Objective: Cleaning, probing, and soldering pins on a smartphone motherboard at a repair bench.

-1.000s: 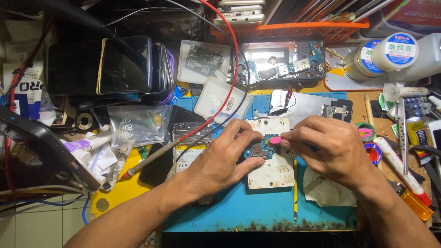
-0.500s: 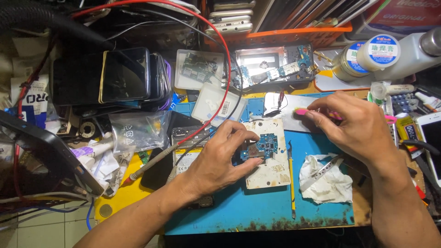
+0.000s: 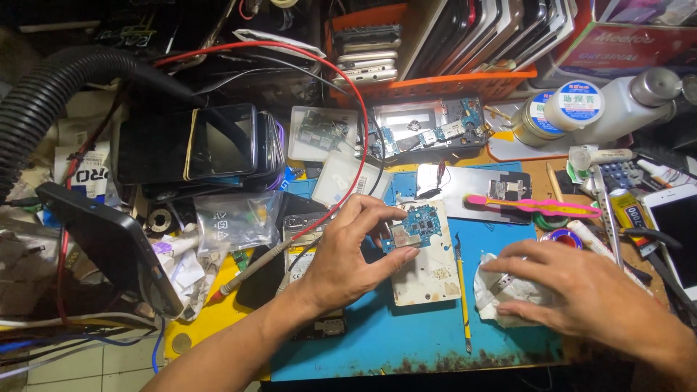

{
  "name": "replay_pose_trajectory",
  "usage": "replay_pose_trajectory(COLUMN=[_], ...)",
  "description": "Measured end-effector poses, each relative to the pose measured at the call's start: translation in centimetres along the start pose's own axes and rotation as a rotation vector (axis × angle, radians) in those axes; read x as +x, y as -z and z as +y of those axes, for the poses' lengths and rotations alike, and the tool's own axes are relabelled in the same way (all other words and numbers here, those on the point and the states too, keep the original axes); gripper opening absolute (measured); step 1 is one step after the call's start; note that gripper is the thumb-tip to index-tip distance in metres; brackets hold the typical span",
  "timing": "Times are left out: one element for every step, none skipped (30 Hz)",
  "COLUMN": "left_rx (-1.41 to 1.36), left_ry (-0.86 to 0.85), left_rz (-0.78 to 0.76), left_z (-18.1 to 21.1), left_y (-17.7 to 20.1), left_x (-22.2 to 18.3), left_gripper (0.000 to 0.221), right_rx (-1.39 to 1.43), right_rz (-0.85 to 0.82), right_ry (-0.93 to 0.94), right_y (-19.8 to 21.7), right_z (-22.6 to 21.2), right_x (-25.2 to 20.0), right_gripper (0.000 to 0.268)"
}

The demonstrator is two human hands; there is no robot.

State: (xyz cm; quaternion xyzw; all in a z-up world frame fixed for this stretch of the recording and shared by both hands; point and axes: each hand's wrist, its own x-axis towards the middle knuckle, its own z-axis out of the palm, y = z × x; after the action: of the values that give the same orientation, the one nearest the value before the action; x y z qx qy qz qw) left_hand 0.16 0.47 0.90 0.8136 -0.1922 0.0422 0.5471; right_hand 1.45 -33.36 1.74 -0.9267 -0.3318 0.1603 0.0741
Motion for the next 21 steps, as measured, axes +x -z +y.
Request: replay_pose_trajectory(left_rx=[-0.002, 0.011, 0.027, 0.028, 0.029, 0.031, 0.031, 0.034, 0.039, 0.040, 0.050, 0.061, 0.061, 0.078, 0.094, 0.094, 0.086, 0.079, 0.080, 0.071, 0.063], left_ry=[0.001, -0.014, -0.030, -0.030, -0.010, 0.010, 0.009, 0.009, 0.006, 0.000, 0.009, 0.017, 0.016, 0.004, -0.007, -0.007, -0.008, -0.010, -0.010, -0.010, -0.012], left_rz=[0.001, -0.002, -0.006, -0.006, -0.026, -0.046, -0.048, -0.051, -0.052, -0.052, -0.044, -0.035, -0.035, -0.034, -0.034, -0.034, -0.027, -0.021, -0.018, -0.023, -0.028], left_z=[-0.1, -0.3, -0.4, -0.6, -0.7, -0.8, -0.9, -1.0, -1.1, -1.0, -1.0, -1.0, -1.0, -1.1, -1.3, -1.2, -1.1, -1.0, -1.0, -1.0, -1.1], left_y=[-0.1, -0.3, -0.4, -0.5, -0.6, -0.6, -0.7, -0.7, -0.7, -0.8, -0.7, -0.7, -0.7, -0.7, -0.8, -0.8, -0.8, -0.8, -0.8, -0.8, -0.8], left_x=[-0.1, -0.2, -0.3, -0.4, -0.5, -0.5, -0.5, -0.6, -0.5, -0.5, -0.5, -0.5, -0.5, -0.6, -0.6, -0.6, -0.6, -0.6, -0.6, -0.6, -0.5], left_gripper=[0.040, 0.040, 0.039, 0.039, 0.039, 0.039, 0.039, 0.040, 0.040, 0.040, 0.040, 0.040, 0.040, 0.040, 0.040, 0.040, 0.039, 0.038, 0.038, 0.039, 0.039], right_rx=[-0.001, 0.053, 0.107, 0.107, 0.138, 0.168, 0.168, 0.272, 0.373, 0.370, 0.405, 0.441, 0.440, 0.461, 0.481, 0.481, 0.523, 0.565, 0.564, 0.539, 0.514], right_rz=[-0.002, 0.007, 0.020, 0.020, 0.241, 0.461, 0.463, 0.568, 0.675, 0.680, 0.720, 0.759, 0.760, 0.741, 0.722, 0.722, 0.718, 0.713, 0.713, 0.705, 0.698], right_ry=[0.000, 0.007, 0.016, 0.016, 0.046, 0.074, 0.072, 0.046, 0.022, 0.022, 0.064, 0.108, 0.108, 0.158, 0.208, 0.208, 0.207, 0.206, 0.209, 0.211, 0.212], right_y=[-1.2, -2.5, -3.7, -2.9, -2.1, -1.3, 0.2, 1.6, 3.1, 3.5, 3.9, 4.2, 4.8, 5.3, 5.8, 6.0, 6.1, 6.2, 5.9, 5.5, 5.1], right_z=[0.7, 1.3, 2.0, 1.1, 0.3, -0.6, -2.0, -3.3, -4.6, -5.0, -5.4, -5.8, -6.3, -6.7, -7.0, -7.4, -7.7, -8.1, -8.4, -8.7, -9.0], right_x=[-0.6, -1.2, -1.8, -1.8, -1.7, -1.7, -1.1, -0.6, 0.1, 0.6, 1.3, 2.1, 2.9, 3.7, 4.5, 5.2, 5.9, 6.6, 7.3, 8.0, 8.8], right_gripper=[0.057, 0.045, 0.035, 0.035, 0.035, 0.034, 0.034, 0.026, 0.017, 0.017, 0.017, 0.016, 0.016, 0.016, 0.016, 0.016, 0.015, 0.014, 0.014, 0.011, 0.010])
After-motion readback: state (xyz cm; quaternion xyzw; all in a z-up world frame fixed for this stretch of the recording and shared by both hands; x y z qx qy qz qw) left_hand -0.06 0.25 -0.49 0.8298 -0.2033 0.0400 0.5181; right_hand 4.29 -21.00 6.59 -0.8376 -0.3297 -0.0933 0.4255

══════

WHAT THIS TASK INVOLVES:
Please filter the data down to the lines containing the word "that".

TASK ANSWER:
  "description": "Measured end-effector poses, each relative to the pose measured at the call's start: translation in centimetres along the start pose's own axes and rotation as a rotation vector (axis × angle, radians) in those axes; read x as +x, y as -z and z as +y of those axes, for the poses' lengths and rotations alike, and the tool's own axes are relabelled in the same way (all other words and numbers here, those on the point and the states too, keep the original axes); gripper opening absolute (measured); step 1 is one step after the call's start; note that gripper is the thumb-tip to index-tip distance in metres; brackets hold the typical span",
State: (xyz cm; quaternion xyzw; all in a z-up world frame fixed for this stretch of the recording and shared by both hands; point and axes: each hand's wrist, its own x-axis towards the middle knuckle, its own z-axis out of the palm, y = z × x; after the action: of the values that give the same orientation, the one nearest the value before the action; x y z qx qy qz qw) left_hand 0.16 0.47 0.90 0.8136 -0.1922 0.0422 0.5471; right_hand 1.45 -33.36 1.74 -0.9267 -0.3318 0.1603 0.0741

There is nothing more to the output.